Bras qui repose mais jambes qui dirigent, mains accrochées aux rails du surf et torse légèrement relevé, menton haut, Simon Libres flotte. Il attend. Tout fluctue autour de lui, des pans entiers de mer et de ciel surgissent et disparaissent dans chaque remous de la surface lente, lourde, ligneuse, une pâte basaltique.
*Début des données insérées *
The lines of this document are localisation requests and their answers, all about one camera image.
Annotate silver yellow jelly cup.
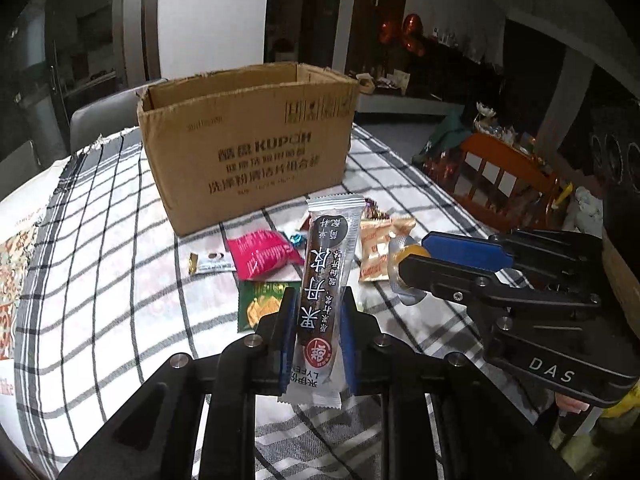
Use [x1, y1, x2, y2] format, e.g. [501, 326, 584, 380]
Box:
[387, 236, 432, 307]

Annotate brown cardboard box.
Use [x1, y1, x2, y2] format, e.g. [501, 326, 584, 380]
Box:
[137, 61, 360, 237]

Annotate small white gold sachet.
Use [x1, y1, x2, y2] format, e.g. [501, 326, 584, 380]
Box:
[188, 251, 236, 276]

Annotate green snack packet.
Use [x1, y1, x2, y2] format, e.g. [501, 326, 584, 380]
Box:
[237, 280, 301, 333]

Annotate red foil balloons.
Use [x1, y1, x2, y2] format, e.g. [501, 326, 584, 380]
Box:
[377, 12, 427, 58]

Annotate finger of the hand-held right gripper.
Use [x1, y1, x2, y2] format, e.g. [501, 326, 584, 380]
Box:
[397, 254, 603, 311]
[422, 230, 603, 283]

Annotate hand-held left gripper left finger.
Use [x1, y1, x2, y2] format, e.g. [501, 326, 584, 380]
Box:
[57, 287, 301, 480]

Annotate long silver brown snack bar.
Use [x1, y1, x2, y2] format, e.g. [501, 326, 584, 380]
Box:
[278, 195, 367, 411]

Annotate green cloth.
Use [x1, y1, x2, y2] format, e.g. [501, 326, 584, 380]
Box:
[425, 110, 473, 155]

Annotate white plush toy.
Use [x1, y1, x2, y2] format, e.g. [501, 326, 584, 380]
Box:
[570, 187, 604, 234]

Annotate grey upholstered chair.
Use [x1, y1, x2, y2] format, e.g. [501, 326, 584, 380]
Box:
[70, 80, 168, 153]
[0, 140, 42, 201]

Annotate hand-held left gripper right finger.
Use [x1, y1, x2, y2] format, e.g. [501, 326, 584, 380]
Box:
[340, 287, 576, 480]

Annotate dark foil candy wrapper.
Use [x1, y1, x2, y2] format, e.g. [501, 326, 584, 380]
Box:
[364, 198, 392, 221]

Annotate person's right hand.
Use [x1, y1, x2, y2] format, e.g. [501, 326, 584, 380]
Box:
[554, 392, 603, 417]

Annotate pink snack packet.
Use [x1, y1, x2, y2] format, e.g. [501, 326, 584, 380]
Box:
[226, 229, 306, 281]

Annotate black white checked tablecloth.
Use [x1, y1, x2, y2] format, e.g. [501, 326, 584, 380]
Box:
[15, 122, 556, 480]

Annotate orange wooden chair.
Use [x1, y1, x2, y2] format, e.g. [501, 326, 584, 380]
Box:
[440, 132, 562, 235]

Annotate dark cabinet with handles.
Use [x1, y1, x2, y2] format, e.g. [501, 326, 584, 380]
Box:
[345, 0, 412, 53]

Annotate tan cracker packet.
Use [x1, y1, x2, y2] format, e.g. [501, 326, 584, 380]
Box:
[357, 215, 417, 282]

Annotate floral patterned table mat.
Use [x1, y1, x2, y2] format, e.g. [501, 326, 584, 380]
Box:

L'aube abrasive brûle son visage et sa peau se tend, ses cils se durcissent comme des fils de vinyle, les cristallins derrière ses pupilles se givrent comme si oubliés dans le fond d'un freezer et son cœur commence à ralentir, réagissant au froid, quand soudaine il la voit venir, il la voit qui s'avance, ferme et homogène, la vague, la promesse, et d'instinct se place pour en trouver l'entrée et s'y infiltrer, s'y glisse comme un bandit se glisse dans un coffre pour en braquer le trésor — même cagoule, même précision millimétrée du geste —, pour s'insérer dans son envers, dans cette torsion de la matière où le dedans s'éprouve plus vaste et plus profond encore que le dehors, elle est là, à trente mètres, elle approche à vitesse constante, et brusquement, concentrant son énergie dans ses avant-bras, Simon s'élance et rame de toutes ses forces, afin de prendre la vague de vitesse justement, afin d'être pris dans sa pente, et maintenant c'est le take off, phase ultrarapide où le monde entier se concentre et se précipite, flash temporel où il faut inhaler fort, couper toute respiration et rassemble son corps en une seule action, lui donner l'impulsion verticale qui le dressera sur la planche, pieds bien écartés, le gauche en avant, regular, jambes fléchies et dos plat quasiment parallèle au surf, bras ouvert stabilisant l'ensemble, et cette seconde-là est décidément celle que Simon préfère, celle qui lui permet de ressaisir en un tout l'éclatement de son existence, et de se concilier les éléments, de s'incorporait au vivant, et une fois debout sur le surf — on estime en cet instant la hauteur crête à creux à plus d'un mètre cinquante —, étirer l'espace, allonger le temps, jusqu'au bout de la course épuiser l'énergie de chaque atome de mer. Devenir déferlement, devenir vague.

Maylis de Kerangal, Réparer les vivants, Paris, Verticales Gallimard, 2012, p. 21-22.